Jornalista francesa Edith Bouvier permanece na Síria, diz jornal

Na madrugada de terça-feira (28), o fotógrafo britânico, Paul Conroy, que foi ferido em um ataque do Exército sírio em Homs, conseguiu ser retirado da cidade em segurança. Porém, a fotógrafa francesa, Edith Bouvier, que também ficou ferida no mesmo ataque, ainda permanece na Síria, de acordo com informações do jornal “Le Figaro”.

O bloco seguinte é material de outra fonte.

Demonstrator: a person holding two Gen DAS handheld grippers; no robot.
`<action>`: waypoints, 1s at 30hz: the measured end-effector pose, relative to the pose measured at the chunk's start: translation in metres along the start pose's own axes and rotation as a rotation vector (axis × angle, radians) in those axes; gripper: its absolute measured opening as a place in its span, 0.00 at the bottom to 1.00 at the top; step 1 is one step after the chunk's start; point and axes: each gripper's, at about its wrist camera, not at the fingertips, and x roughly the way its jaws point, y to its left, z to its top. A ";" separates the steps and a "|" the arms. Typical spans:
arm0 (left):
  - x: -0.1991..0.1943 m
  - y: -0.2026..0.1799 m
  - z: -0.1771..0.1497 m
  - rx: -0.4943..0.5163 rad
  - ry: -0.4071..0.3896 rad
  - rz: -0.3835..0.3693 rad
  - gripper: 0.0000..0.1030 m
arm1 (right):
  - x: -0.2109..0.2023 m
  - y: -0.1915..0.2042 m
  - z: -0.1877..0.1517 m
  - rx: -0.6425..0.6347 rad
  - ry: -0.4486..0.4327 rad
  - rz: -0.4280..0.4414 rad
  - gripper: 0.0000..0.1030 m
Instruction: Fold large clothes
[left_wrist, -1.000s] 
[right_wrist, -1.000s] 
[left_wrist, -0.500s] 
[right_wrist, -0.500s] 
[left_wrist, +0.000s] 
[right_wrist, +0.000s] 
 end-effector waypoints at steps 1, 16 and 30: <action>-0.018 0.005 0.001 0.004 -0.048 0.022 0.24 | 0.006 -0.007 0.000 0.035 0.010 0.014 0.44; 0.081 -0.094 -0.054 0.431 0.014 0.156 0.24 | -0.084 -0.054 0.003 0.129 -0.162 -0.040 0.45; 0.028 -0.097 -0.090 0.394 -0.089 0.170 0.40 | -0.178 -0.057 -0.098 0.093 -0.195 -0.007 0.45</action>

Segundo ativistas da Alta Comissão para Assistência Síria (ACAS), a ambulância em que a jornalista estava foi cercada por forças de Assad e foi obrigada a retornar para a cidade quando já estava próxima da fronteira.

Depois que conseguiu cruzar a fronteira, Paul Conroy, de 47 anos, foi encaminhado para Beirute, onde teve assistência da embaixada britânica. Os dois jornalistas foram atingidos pelo bombardeio que matou a jornalista norte-americana de guerra, Marie Colvin, que trabalhava para o jornal “Sunday Times”, e o fotógrafo da revista “Paris Match”, o francês Rémi Ochlik.

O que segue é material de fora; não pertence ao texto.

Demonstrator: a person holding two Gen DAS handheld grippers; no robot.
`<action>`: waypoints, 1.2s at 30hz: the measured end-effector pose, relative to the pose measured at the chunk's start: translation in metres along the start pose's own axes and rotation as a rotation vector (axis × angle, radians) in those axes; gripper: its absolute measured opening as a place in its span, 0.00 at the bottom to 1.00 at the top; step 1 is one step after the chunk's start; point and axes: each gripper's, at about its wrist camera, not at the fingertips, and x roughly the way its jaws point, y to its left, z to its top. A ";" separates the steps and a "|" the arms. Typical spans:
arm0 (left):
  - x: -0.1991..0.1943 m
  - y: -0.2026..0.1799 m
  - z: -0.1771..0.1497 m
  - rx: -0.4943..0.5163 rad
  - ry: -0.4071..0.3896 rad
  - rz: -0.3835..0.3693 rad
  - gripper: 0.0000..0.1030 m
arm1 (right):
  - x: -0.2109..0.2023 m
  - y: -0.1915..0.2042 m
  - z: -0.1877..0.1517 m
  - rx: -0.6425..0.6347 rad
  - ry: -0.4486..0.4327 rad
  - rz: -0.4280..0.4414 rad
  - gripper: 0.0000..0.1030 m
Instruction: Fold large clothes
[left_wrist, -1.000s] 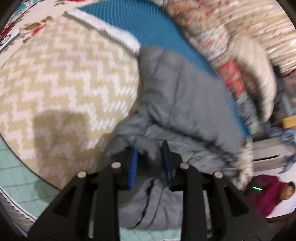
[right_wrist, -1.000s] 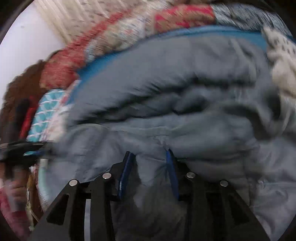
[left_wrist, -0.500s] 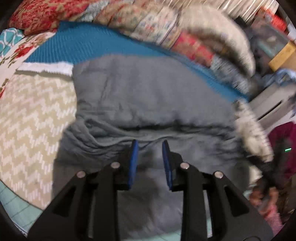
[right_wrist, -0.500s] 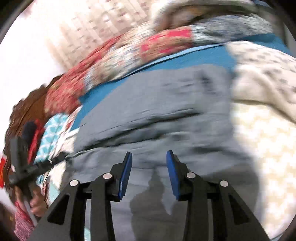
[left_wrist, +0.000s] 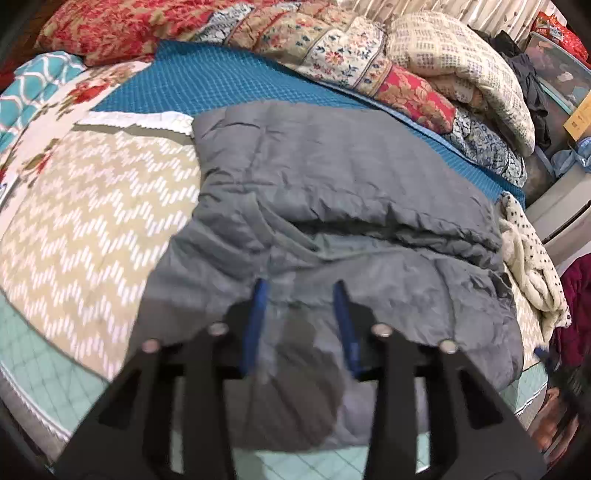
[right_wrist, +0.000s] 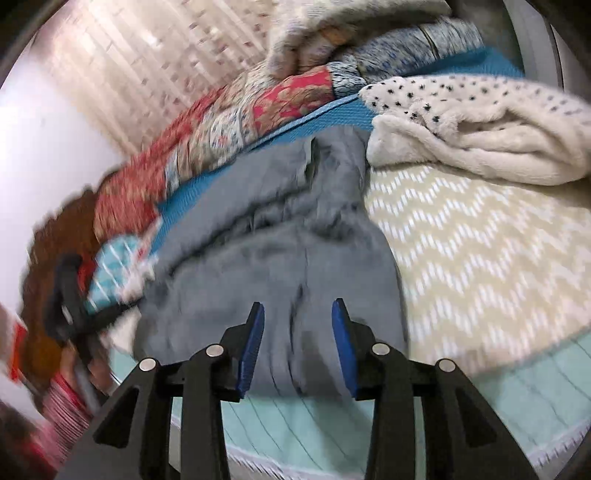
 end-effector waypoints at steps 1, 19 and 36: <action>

Jornalista aparece em vídeo pedindo ajuda

Na semana passada, foi divulgada uma gravação em que Edith Bouvier, de 31 anos, aparece dizendo que quebrou o fêmur durante o ataque e solicita auxílio para conseguir sair de Homs e poder receber atendimento médico adequado. Wael al Khaldy, da ACAS, afirmou em entrevista ao jornal Folha de S. Paulo, que os profissionais da mídia se negaram a aceitar as condições do Crescente Vermelho para serem retirados da cidade e, desta forma, uma ação clandestina teve de ser realizada.

O resgate foi realizado com o auxílio do Exército Livre da Síria (ELS). Edith Bouvier teria pedido a retirada de todas as pessoas que estavam feridas e também a presença do embaixador francês em Homs para que a segurança do resgate fosse garantida. Porém, isto não foi possível, e a jornalista teve de participar da operação planejada, não conseguindo ser retirada da Síria.